What is expected -> Skip the pictures. Output only the lines below starting at the line with "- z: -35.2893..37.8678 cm" and ending at the line with "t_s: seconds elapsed", both ends included, exactly as they are.

Data records ->
+-------+

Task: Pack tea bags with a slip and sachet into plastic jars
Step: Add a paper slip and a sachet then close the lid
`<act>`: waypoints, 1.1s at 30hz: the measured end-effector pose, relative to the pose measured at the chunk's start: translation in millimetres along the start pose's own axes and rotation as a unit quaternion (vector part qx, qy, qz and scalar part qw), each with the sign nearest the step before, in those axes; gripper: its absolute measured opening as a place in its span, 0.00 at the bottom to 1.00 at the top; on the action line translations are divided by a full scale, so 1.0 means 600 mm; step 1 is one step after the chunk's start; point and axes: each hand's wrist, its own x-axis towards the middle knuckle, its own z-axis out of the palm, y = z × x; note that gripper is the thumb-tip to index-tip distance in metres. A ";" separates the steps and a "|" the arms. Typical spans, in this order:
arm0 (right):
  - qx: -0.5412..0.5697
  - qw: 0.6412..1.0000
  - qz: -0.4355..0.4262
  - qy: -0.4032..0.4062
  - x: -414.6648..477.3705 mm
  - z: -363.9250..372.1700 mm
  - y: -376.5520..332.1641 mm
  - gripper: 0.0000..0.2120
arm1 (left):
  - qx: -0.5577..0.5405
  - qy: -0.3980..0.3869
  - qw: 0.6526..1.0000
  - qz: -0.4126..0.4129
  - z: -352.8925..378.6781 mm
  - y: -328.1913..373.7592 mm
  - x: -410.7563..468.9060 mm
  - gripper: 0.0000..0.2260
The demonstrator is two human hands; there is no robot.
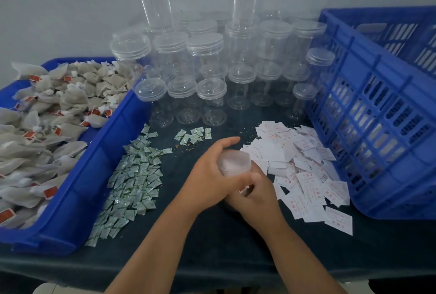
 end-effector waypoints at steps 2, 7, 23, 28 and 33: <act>0.044 0.999 0.024 -0.022 0.000 -0.004 0.001 0.18 | -0.007 -0.005 1.000 -0.002 0.001 0.003 0.007 0.33; 0.132 0.982 0.087 -0.101 0.007 -0.030 -0.004 0.14 | -0.127 -0.073 0.989 -0.014 0.012 0.006 0.007 0.29; -0.255 0.952 -0.080 0.149 0.005 -0.164 -0.225 0.25 | 0.020 0.047 0.998 0.023 0.120 0.007 0.110 0.12; -0.297 0.926 -0.065 0.223 0.053 -0.285 -0.384 0.27 | 0.139 0.072 0.982 0.106 0.158 -0.046 0.134 0.14; -0.368 0.890 -0.026 0.266 0.167 -0.400 -0.480 0.37 | 0.102 0.086 0.981 0.138 0.148 -0.062 0.141 0.21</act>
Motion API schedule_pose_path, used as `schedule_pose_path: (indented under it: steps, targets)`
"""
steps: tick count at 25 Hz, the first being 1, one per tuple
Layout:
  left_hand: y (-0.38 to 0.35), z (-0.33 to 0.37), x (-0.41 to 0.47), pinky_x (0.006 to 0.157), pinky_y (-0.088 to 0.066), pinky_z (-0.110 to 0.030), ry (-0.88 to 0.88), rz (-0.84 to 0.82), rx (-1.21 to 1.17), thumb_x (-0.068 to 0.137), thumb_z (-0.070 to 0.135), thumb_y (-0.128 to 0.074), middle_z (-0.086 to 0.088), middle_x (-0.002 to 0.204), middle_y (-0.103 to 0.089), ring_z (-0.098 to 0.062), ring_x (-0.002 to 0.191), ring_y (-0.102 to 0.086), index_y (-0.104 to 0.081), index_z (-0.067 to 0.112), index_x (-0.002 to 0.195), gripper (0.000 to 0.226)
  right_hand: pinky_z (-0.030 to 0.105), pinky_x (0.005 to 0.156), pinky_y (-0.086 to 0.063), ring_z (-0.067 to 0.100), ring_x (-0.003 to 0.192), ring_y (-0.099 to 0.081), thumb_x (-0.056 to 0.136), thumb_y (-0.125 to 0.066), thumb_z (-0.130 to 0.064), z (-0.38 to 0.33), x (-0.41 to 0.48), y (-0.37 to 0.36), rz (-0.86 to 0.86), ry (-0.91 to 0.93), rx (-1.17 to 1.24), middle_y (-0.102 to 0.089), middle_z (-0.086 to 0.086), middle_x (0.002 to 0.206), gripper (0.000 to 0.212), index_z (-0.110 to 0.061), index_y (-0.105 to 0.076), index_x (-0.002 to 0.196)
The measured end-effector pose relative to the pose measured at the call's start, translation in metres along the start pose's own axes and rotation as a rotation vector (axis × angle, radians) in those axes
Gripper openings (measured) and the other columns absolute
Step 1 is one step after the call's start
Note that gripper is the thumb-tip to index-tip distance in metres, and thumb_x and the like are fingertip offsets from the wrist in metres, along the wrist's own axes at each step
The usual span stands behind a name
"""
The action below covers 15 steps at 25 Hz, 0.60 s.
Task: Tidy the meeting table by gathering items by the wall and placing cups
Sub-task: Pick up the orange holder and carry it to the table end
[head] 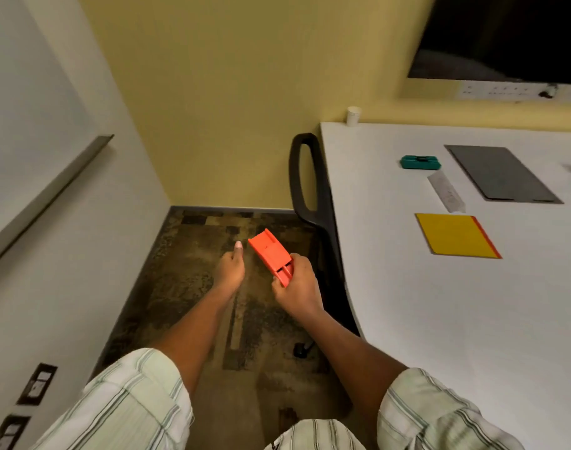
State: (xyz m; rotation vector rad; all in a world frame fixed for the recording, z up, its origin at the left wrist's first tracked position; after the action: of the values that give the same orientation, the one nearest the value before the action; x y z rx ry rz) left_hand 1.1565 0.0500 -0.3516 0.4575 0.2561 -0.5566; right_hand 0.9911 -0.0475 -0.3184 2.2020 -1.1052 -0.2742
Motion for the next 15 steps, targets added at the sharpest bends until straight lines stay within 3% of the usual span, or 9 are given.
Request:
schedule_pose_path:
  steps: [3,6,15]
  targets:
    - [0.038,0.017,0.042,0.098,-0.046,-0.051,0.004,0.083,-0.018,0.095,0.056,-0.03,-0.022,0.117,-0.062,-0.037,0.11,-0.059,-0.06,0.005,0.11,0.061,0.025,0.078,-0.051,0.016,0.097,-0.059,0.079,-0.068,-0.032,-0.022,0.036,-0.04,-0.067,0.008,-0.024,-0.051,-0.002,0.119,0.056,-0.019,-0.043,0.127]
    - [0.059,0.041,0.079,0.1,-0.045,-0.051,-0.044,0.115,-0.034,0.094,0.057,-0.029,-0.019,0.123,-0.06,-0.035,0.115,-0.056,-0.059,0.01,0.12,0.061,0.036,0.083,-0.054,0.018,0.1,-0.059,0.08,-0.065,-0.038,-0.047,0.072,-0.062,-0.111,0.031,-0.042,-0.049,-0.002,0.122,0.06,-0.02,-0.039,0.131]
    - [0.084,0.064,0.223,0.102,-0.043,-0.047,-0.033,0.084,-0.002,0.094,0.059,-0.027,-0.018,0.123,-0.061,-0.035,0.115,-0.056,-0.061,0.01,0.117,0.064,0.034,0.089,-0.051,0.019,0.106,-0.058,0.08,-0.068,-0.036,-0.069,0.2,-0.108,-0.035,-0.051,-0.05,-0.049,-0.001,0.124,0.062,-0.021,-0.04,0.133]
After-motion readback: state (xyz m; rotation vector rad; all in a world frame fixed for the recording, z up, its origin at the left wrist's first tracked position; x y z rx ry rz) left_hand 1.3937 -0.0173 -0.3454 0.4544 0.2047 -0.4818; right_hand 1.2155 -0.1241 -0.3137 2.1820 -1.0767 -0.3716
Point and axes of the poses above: each hand's wrist, its own x-axis towards the middle knuckle, its own y-axis out of the back of the hand, z = x × y, the point moved 10 cm from there along x, towards the middle knuckle
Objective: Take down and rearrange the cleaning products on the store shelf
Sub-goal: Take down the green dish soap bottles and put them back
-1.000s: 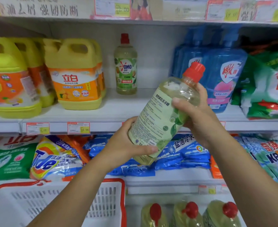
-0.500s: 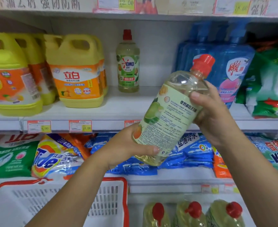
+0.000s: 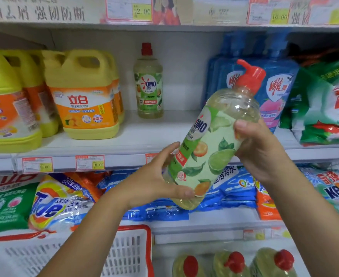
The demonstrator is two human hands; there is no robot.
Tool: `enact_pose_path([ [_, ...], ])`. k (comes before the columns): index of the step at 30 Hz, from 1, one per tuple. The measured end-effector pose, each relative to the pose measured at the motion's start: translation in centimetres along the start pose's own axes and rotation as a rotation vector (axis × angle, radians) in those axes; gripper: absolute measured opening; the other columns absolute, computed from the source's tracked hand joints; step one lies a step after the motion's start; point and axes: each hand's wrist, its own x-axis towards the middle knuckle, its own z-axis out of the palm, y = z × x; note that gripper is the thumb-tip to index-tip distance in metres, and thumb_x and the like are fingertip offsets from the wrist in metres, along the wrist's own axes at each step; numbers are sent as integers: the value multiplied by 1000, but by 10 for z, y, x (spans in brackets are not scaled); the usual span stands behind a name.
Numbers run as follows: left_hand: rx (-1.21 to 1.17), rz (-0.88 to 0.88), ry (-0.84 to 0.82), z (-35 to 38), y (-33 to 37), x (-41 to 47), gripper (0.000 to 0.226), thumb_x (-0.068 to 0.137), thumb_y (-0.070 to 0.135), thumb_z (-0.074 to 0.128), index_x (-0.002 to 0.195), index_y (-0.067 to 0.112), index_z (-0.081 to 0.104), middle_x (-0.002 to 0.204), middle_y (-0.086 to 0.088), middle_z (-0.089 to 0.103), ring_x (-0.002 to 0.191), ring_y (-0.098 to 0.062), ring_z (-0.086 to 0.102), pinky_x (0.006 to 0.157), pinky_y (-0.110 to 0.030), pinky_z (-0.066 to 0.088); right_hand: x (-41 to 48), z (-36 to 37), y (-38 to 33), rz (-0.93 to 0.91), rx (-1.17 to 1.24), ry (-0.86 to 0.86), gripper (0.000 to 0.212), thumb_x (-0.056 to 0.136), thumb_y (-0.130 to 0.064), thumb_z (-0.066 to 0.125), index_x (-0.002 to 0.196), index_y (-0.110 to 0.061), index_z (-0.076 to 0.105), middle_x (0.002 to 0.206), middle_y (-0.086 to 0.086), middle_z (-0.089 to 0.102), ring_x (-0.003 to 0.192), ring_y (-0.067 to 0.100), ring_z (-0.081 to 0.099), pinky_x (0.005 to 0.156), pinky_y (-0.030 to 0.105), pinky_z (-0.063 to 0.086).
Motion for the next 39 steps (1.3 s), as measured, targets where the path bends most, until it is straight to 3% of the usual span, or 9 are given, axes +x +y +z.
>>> enact_pose_path([
  [2, -124, 22, -33, 4, -1, -2, 79, 64, 11, 89, 127, 38, 49, 118, 11, 70, 107, -7, 67, 84, -20, 54, 2, 1, 2, 12, 85, -53, 117, 44, -52, 91, 142, -7, 45, 113, 9, 65, 104, 29, 62, 82, 46, 51],
  [5, -105, 95, 225, 12, -8, 6, 77, 54, 20, 90, 119, 39, 52, 108, 14, 72, 99, -7, 69, 77, -22, 56, 8, 15, 10, 53, 138, -34, 115, 52, -48, 92, 147, -10, 38, 130, 13, 63, 117, 33, 62, 95, 50, 53],
  [10, 195, 173, 537, 18, -23, 15, 98, 45, 47, 93, 127, 52, 39, 123, 16, 56, 110, -3, 60, 90, -34, 55, 3, 29, 20, 45, -97, 37, 64, 67, -40, 82, 124, -29, 55, 112, 0, 74, 99, 24, 73, 72, 42, 60],
  [15, 256, 135, 545, 21, -37, 16, 100, 42, 59, 89, 127, 54, 37, 124, 20, 53, 111, -2, 58, 90, -37, 55, 0, 29, 26, 15, -113, 63, 56, 66, -35, 75, 119, -23, 60, 104, 1, 76, 91, 22, 75, 62, 32, 59],
  [22, 395, 178, 679, 15, -41, 19, 118, 45, 61, 87, 143, 43, 25, 125, 19, 37, 118, -4, 48, 96, -37, 51, -2, 34, 41, 109, -63, -13, 88, 58, -52, 88, 131, -15, 56, 117, 6, 72, 107, 25, 70, 82, 37, 60],
  [26, 402, 220, 680, 4, -38, 24, 121, 48, 59, 89, 144, 41, 19, 131, 19, 35, 123, -3, 44, 101, -36, 49, 3, 42, 24, 36, -221, 10, 63, 62, -28, 92, 118, -19, 65, 105, 3, 76, 97, 26, 74, 76, 40, 61],
  [31, 703, 228, 665, -43, -26, 35, 113, 65, 74, 70, 153, 43, 6, 155, 27, 7, 144, 2, 0, 119, -29, 6, 30, 48, 10, -183, -360, 160, 84, 49, -38, 93, 124, -17, 62, 110, -2, 75, 101, 17, 72, 88, 43, 58],
  [35, 852, 158, 709, -69, -62, 34, 86, 80, 82, 37, 151, 35, 26, 160, 14, 22, 148, -5, -4, 119, -30, 1, 59, 42, 5, -235, -576, 158, 95, 48, -44, 96, 131, -20, 55, 119, -8, 70, 110, 8, 67, 99, 40, 53],
  [39, 945, 156, 739, -71, -86, 40, 65, 90, 70, 25, 138, 34, 50, 150, 10, 43, 145, -15, 20, 117, -34, 5, 84, 32, 14, -130, -670, 106, 95, 44, -52, 94, 127, -26, 55, 116, -9, 71, 108, 11, 68, 95, 46, 55],
])
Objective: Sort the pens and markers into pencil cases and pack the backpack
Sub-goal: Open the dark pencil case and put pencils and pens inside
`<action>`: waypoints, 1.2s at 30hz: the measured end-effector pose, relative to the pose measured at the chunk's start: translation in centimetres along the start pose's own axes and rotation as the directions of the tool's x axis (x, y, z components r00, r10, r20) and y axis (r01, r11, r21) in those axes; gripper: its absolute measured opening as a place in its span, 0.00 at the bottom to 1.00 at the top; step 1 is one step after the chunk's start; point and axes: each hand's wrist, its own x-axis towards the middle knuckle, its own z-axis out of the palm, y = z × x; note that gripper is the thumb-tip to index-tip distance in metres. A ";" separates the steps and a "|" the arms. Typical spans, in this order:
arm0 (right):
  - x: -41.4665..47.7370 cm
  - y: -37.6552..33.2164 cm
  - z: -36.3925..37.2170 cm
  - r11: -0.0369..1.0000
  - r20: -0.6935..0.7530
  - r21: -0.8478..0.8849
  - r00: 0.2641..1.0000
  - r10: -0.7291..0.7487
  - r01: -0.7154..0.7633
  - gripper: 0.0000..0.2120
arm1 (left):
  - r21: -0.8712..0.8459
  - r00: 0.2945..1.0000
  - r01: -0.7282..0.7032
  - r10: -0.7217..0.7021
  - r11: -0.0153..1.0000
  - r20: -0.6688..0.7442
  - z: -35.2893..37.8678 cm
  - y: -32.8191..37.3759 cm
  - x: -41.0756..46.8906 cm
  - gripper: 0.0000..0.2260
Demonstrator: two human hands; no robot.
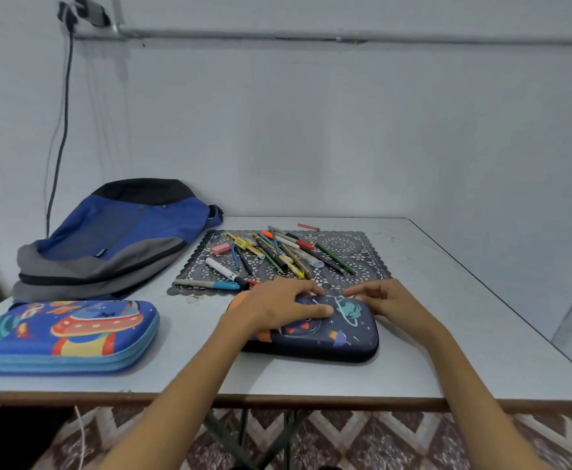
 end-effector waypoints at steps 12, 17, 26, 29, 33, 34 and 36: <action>-0.1 1.0 0.2 0.985 -0.049 -0.150 0.995 -0.092 0.084 0.11 | -0.014 0.998 0.035 -0.036 0.999 -0.056 0.8 0.1 0.2 0.21; 0.1 1.0 0.6 0.978 -0.060 -0.187 0.993 -0.103 0.090 0.13 | -0.018 0.997 0.055 -0.056 0.998 -0.055 0.9 0.1 0.1 0.22; -0.1 0.7 0.5 0.943 -0.097 -0.308 0.982 -0.163 0.126 0.13 | -0.039 0.996 0.079 -0.081 0.996 -0.044 0.6 0.6 0.0 0.23; -0.8 0.6 0.4 0.918 -0.128 -0.384 0.979 -0.161 0.100 0.14 | -0.045 0.995 0.088 -0.090 0.995 -0.052 0.6 0.8 -0.1 0.23; -1.7 1.1 0.2 0.892 -0.243 -0.450 0.956 -0.167 0.041 0.15 | -0.065 0.994 0.093 -0.096 0.994 -0.052 0.6 0.8 -0.3 0.23; -2.1 1.2 0.2 0.889 -0.255 -0.457 0.952 -0.169 0.035 0.14 | -0.072 0.993 0.095 -0.099 0.993 -0.056 0.6 0.8 -0.4 0.23; -3.0 1.2 0.5 0.880 -0.275 -0.475 0.945 -0.175 0.025 0.12 | -0.057 0.993 0.094 -0.098 0.994 -0.071 0.7 0.7 -0.3 0.23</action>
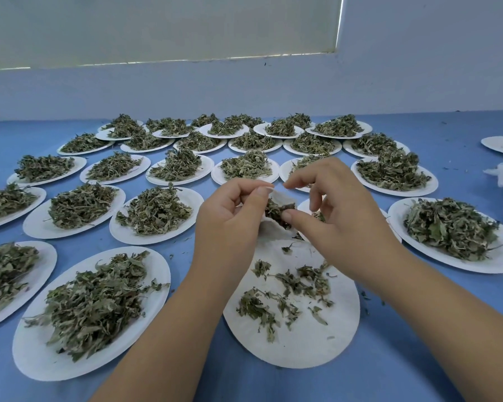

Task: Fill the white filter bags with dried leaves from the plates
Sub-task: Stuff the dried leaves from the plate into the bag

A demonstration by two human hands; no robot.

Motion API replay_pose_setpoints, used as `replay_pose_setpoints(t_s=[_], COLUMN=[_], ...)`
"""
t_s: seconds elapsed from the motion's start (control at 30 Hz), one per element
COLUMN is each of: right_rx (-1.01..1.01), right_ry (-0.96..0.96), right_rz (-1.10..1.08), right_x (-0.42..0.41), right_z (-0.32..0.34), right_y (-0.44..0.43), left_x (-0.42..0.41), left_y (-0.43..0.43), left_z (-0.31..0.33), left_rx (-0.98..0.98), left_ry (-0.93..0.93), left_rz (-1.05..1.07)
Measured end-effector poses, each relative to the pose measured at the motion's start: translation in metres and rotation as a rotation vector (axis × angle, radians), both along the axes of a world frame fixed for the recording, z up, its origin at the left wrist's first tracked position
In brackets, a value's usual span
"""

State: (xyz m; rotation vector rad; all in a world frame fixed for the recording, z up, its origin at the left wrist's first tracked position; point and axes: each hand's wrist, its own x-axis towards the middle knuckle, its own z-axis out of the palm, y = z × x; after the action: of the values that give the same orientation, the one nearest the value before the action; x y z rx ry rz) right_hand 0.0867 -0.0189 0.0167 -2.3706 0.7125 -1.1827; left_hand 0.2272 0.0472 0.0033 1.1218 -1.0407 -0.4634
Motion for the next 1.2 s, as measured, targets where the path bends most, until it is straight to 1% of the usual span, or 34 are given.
replay_pose_setpoints(t_s=[0.1,0.17,0.23,0.3,0.37,0.43,0.5,0.57,0.63,0.67,0.7,0.73,0.8,0.83,0.87,0.9,0.93,0.97,1.07,1.13,1.2], right_rx=[0.185,0.335,0.524,0.678,0.724,0.697,0.59,0.416,0.218,0.157,0.152,0.223,0.486,0.584,0.631,0.635,0.591,0.501,0.207,0.136,0.104], right_ry=[-0.01,0.078,0.155,0.146,0.123,0.108,0.139,0.261,0.449,0.486,0.485,0.428,0.26,0.233,0.246,0.271,0.296,0.317,0.369,0.394,0.412], right_rz=[0.017,0.031,0.108,0.227,0.274,0.216,0.085,-0.062,-0.193,-0.232,-0.23,-0.165,0.071,0.187,0.275,0.323,0.324,0.276,0.046,-0.065,-0.113], right_x=[0.002,0.004,0.007,0.011,0.016,0.022,0.031,0.044,0.055,0.058,0.058,0.055,0.042,0.035,0.027,0.023,0.021,0.024,0.042,0.054,0.056], right_z=[0.005,0.011,0.015,0.017,0.018,0.02,0.023,0.027,0.028,0.028,0.028,0.028,0.032,0.035,0.038,0.039,0.038,0.037,0.029,0.024,0.022], right_y=[-0.004,-0.009,-0.011,-0.012,-0.011,-0.011,-0.013,-0.014,-0.014,-0.014,-0.015,-0.017,-0.018,-0.018,-0.02,-0.021,-0.022,-0.021,-0.015,-0.014,-0.017], left_x=[0.001,0.001,0.0,0.0,0.0,0.001,0.001,0.0,0.0,0.0,0.001,0.002,0.002,0.002,0.002,0.001,0.001,0.0,-0.002,-0.002,0.0], left_y=[0.001,0.001,0.002,0.003,0.003,0.004,0.004,0.004,0.003,0.003,0.003,0.003,0.003,0.003,0.003,0.003,0.003,0.003,0.002,0.002,0.003], left_z=[0.0,0.001,0.002,0.002,0.002,0.002,0.002,0.002,0.002,0.002,0.002,0.002,0.002,0.003,0.003,0.004,0.004,0.004,0.002,0.002,0.003], left_rx=[-0.013,-0.022,-0.022,-0.017,-0.009,-0.001,-0.005,-0.009,-0.014,-0.015,-0.015,-0.015,-0.027,-0.037,-0.044,-0.047,-0.047,-0.044,-0.023,-0.033,-0.041], left_ry=[-0.005,0.0,0.011,0.009,-0.017,-0.037,-0.049,-0.053,-0.069,-0.085,-0.093,-0.084,-0.041,-0.029,-0.025,-0.023,-0.019,-0.019,-0.073,-0.093,-0.096], left_rz=[-0.007,-0.024,-0.048,-0.068,-0.056,-0.033,-0.035,-0.042,-0.03,-0.015,-0.001,0.007,0.012,0.018,0.024,0.02,0.001,-0.025,-0.049,-0.036,-0.033])
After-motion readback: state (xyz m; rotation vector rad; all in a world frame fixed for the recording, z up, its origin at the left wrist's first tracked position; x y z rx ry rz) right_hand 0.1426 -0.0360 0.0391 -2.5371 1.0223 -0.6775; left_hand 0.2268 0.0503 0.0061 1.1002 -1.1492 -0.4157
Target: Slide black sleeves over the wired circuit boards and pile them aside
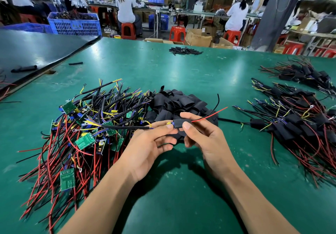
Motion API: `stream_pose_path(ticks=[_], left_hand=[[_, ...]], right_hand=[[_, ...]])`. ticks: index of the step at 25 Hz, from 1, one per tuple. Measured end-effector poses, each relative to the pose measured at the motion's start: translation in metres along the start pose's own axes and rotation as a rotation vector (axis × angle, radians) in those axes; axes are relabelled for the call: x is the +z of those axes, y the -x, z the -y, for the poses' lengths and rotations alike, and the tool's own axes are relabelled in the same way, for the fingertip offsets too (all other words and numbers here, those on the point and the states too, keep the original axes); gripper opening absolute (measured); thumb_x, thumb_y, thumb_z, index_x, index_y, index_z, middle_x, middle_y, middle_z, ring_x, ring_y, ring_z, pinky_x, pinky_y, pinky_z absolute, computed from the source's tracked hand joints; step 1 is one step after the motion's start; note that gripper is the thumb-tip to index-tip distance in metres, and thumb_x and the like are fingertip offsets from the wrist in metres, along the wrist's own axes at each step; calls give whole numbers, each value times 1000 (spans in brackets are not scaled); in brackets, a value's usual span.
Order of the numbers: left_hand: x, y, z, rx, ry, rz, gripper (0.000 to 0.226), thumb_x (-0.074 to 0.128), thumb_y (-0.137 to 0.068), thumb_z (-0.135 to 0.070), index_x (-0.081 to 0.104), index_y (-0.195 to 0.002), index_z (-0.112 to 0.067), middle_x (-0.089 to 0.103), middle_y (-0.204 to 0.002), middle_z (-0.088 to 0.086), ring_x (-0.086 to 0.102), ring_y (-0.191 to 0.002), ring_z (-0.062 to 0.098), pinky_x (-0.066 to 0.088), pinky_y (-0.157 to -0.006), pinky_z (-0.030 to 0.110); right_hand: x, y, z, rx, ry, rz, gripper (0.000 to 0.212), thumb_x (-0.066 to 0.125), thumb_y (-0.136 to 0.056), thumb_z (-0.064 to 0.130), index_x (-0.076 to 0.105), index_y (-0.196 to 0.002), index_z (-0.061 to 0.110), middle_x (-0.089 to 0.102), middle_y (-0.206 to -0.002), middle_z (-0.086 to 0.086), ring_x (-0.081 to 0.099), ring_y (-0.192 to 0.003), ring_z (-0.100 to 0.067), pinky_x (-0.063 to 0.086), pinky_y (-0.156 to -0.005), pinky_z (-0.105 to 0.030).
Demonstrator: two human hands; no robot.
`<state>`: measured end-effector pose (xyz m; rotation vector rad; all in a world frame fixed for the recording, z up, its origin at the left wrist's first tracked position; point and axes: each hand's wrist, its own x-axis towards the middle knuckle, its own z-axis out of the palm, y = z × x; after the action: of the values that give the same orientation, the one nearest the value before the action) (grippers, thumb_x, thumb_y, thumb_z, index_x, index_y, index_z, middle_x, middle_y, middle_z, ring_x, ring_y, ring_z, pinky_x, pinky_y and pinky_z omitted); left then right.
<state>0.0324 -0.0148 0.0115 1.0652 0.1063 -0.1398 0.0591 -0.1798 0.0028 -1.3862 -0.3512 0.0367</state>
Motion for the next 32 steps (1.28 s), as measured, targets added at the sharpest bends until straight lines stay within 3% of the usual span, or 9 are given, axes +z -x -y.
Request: stream_pose_path(ticks=[4,9,15,20,24,27,32], left_hand=[[1,0,3,42,-33,-3,22,74,-72,-19,77,-93,-12,73,-87,9,62,-61,12,51,-60,22],[4,1,10,136,-154,-70,24,69,-86,-13,73,-110,-7,71,-83,7,58,-61,16,49,-59,22],[6,2,6,90,-24,-21,41,73,-76,-20,71,-115,-9,69,-84,4,59,-60,14,50,-60,22],[8,3,5,41,4,6,37,67,-83,-28,71,-116,-14,71,-87,6,60,-59,14,50,-57,22],[10,2,8,88,12,-88,19,62,-92,-18,70,-109,-14,72,-85,9,60,-57,16,49,-56,23],[10,2,9,118,48,-122,18,65,-88,-16,71,-105,-12,72,-83,9,60,-56,15,48,-55,22],[11,2,11,136,74,-111,34,74,-73,-20,75,-106,-13,68,-78,6,59,-58,15,48,-56,22]], right_hand=[[0,-1,-2,23,-15,-22,25,73,-83,25,74,-107,21,69,-84,-8,52,-57,-15,46,-59,-22],[-1,0,-4,8,58,-63,20,73,-85,28,74,-103,21,70,-81,-6,51,-57,-16,47,-60,-23],[5,3,-4,19,41,-58,21,71,-88,29,72,-108,22,72,-87,-3,52,-58,-15,48,-60,-23],[9,4,-2,3,-14,-119,17,74,-87,22,74,-103,22,69,-80,4,51,-56,-13,47,-57,-21],[11,4,-1,42,-62,-145,17,72,-89,25,73,-105,22,71,-81,3,53,-53,-13,48,-56,-21],[14,3,2,108,-119,-139,27,62,-88,42,76,-103,25,75,-91,-3,54,-51,-14,47,-55,-21],[18,3,2,145,-267,-159,22,64,-88,32,76,-103,21,70,-88,-2,52,-48,-14,49,-52,-20]])
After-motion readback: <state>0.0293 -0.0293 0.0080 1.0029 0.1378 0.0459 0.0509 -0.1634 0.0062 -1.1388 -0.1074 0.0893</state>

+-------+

Your response ->
  - z: -35.2893..37.8678 cm
  - y: -32.8191..37.3759 cm
  - x: -41.0756..46.8906 cm
  - gripper: 0.0000..0.2260
Demonstrator: two human hands; no robot.
 end-effector waypoints at steps 12, 17, 26, 29, 33, 34 and 36: <action>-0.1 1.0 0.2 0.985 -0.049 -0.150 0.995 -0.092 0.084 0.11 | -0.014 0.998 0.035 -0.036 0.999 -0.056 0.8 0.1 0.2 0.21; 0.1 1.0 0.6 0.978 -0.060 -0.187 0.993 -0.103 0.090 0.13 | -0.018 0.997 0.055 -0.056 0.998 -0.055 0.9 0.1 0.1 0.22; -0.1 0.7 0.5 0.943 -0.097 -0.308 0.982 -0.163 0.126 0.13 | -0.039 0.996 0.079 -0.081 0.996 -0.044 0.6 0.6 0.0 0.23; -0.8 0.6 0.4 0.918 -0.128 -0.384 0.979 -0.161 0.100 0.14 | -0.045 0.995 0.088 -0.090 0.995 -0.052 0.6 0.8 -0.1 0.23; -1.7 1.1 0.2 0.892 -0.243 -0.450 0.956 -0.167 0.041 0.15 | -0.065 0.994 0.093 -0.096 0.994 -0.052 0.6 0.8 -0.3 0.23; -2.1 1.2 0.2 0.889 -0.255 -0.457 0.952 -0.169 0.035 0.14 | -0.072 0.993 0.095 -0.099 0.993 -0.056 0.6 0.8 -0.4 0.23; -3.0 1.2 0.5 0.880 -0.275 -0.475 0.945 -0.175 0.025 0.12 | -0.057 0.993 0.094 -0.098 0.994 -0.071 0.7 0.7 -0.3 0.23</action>

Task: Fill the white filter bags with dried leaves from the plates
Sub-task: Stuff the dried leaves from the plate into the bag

A demonstration by two human hands; no robot.

Motion API replay_pose_setpoints, used as `replay_pose_setpoints(t_s=[_], COLUMN=[_], ...)`
"""
t_s: seconds elapsed from the motion's start (control at 30 Hz), one per element

This output requires nothing more.